This lesson is in the early stages of development (Alpha version)

Rucio Usage

Overview

Teaching: 15 min
Exercises: 15 min
Questions
  • How can I use Rucio?

Objectives
  • Become familiar with aspects of Rucio

  • Use Rucio tags to find specific types of files

Getting Started

We can access and run the Rucio client from within eic-shell. From wherever you have eic-shell:

./eic-shell
rucio whoami

This should print out some information -

email      : eicprod@jlab.org
account    : eicread
account_type : GROUP
...

We can also check the arguments we can supply to rucio, as well as usage info with:

rucio -h

To use Rucio further, we will need to briefly look at how Rucio organises data.

Datasets and DIDs

Typically, we want to analyse data contained within specific files. Files can be grouped together into datasets which can themselves, be grouped into containers.
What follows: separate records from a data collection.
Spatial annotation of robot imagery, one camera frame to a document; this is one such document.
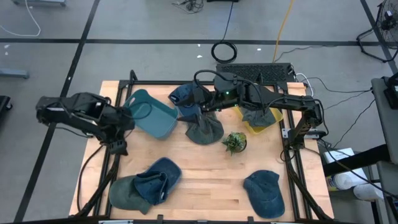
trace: plastic bin
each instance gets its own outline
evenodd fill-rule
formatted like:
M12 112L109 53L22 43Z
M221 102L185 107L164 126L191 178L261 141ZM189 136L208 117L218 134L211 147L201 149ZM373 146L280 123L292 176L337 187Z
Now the plastic bin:
M124 106L130 109L136 126L157 139L166 139L177 125L178 110L151 97L146 90L135 91Z
M243 118L243 114L241 112L241 110L239 109L238 106L235 106L233 108L235 110L235 112L238 114L239 118L242 119ZM269 108L272 112L272 114L275 117L275 123L278 123L279 121L282 121L282 119L284 118L283 114L276 108ZM259 134L261 131L265 130L267 127L252 127L250 126L248 121L243 121L245 127L250 131L250 133L252 134Z

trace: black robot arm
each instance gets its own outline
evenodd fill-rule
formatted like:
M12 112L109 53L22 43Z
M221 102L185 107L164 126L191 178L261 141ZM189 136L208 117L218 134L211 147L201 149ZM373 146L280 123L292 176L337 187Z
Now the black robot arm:
M63 123L92 134L110 153L127 155L123 134L134 129L131 112L109 103L109 98L92 93L77 93L71 97L43 96L36 105L36 117L45 125Z
M202 71L216 74L214 79L214 91L209 91L200 85L196 79L197 74ZM233 106L240 106L248 110L260 111L269 108L279 108L302 112L302 118L298 125L289 130L285 139L291 147L302 147L304 136L310 128L316 128L322 124L322 110L319 100L311 96L296 96L278 92L272 92L267 88L256 85L232 73L217 73L209 70L202 70L194 76L194 88L191 94L177 105L200 105L201 112L221 111ZM179 118L181 121L197 122L198 118Z

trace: concrete floor
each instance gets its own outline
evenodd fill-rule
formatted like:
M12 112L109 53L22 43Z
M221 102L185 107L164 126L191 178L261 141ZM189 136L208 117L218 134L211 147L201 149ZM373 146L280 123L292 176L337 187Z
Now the concrete floor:
M230 3L205 2L202 12L187 15L171 2L173 0L101 0L88 38L222 38ZM377 14L379 2L367 0L373 16ZM93 3L94 0L68 0L67 7L31 4L31 11L42 28L40 38L80 39ZM234 5L226 38L275 40L288 5L289 0L242 0ZM37 32L24 5L16 6L11 1L0 1L0 25L21 34ZM300 0L293 6L281 39L354 41L369 28L360 0ZM34 106L43 95L60 94L78 46L1 42L1 38L13 37L0 30L0 67L28 70L30 79L0 78L0 95L9 95L14 103L14 109L0 129L0 223L13 221L47 132L47 128L37 122ZM372 34L366 40L377 41L377 38ZM305 46L281 45L279 53L295 47ZM272 61L274 45L237 45L237 48L235 63ZM191 80L199 69L215 69L210 49L208 44L85 44L68 95L81 91L98 93L103 80L127 79L130 69L136 71L140 80ZM381 47L366 49L384 56ZM228 58L231 52L220 46L216 54ZM319 77L334 90L365 90L372 78L392 75L388 64L367 57L357 46L295 51L285 54L279 62L292 63L297 73ZM311 83L315 97L321 99L325 107L351 96L330 93L316 80ZM326 140L337 142L372 99L371 93L365 93L326 111L330 130ZM372 105L339 147L364 151L382 143L377 109ZM68 215L85 144L82 138L55 132L24 220ZM373 223L370 203L331 199L339 220Z

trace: wooden tabletop
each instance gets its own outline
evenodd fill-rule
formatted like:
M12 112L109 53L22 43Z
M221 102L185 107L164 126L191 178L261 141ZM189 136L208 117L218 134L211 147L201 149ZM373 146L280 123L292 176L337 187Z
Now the wooden tabletop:
M104 81L100 95L108 96L115 102L118 81ZM133 92L145 89L159 101L174 107L167 98L175 85L134 85ZM288 83L289 93L304 95L302 83ZM285 213L275 221L292 222L294 215L290 199L286 166L279 158L282 148L278 124L268 127L260 134L251 134L234 110L226 109L216 114L224 127L224 136L231 131L244 132L248 139L245 151L231 156L219 141L208 146L195 144L186 137L187 124L178 122L173 133L165 141L159 141L136 128L126 139L128 156L122 156L118 178L144 172L161 157L173 160L182 170L182 179L166 202L153 206L147 215L139 211L127 211L112 208L111 218L120 219L156 219L163 215L165 220L235 220L245 221L249 216L255 221L270 221L256 215L250 204L243 180L257 170L272 170L279 174L279 187L285 203ZM286 111L285 125L288 127ZM301 112L293 111L294 121L300 120ZM318 151L315 140L305 140L305 146ZM96 139L89 139L83 162L99 147ZM81 206L96 190L100 178L105 150L98 153L87 165L81 186ZM333 217L328 189L319 155L301 151L302 165L307 189L327 215ZM300 216L305 218L302 196L296 188ZM103 192L108 198L108 189ZM104 213L106 200L102 200L101 212ZM70 214L77 213L76 193Z

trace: potted plant
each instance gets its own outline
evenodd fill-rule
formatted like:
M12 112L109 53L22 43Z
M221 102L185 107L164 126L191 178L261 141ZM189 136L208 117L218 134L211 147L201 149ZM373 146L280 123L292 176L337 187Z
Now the potted plant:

All three refer to “data”. As such, the term “data identifier` or DID is used to represent any set of files, datasets or containers in Rucio. a DID is just the name of a single file, dataset or container.

In Rucio, all DIDs follow a naming scheme which is composed of two strings - a scope and a name, formatted as -

scope:name

For epic, the scope is always epic, meaning that all of our DIDs look like:

epic:name

The name contains information about the dataset in question and contains information such as the software release used to create the file, electron and ion beam energies etc.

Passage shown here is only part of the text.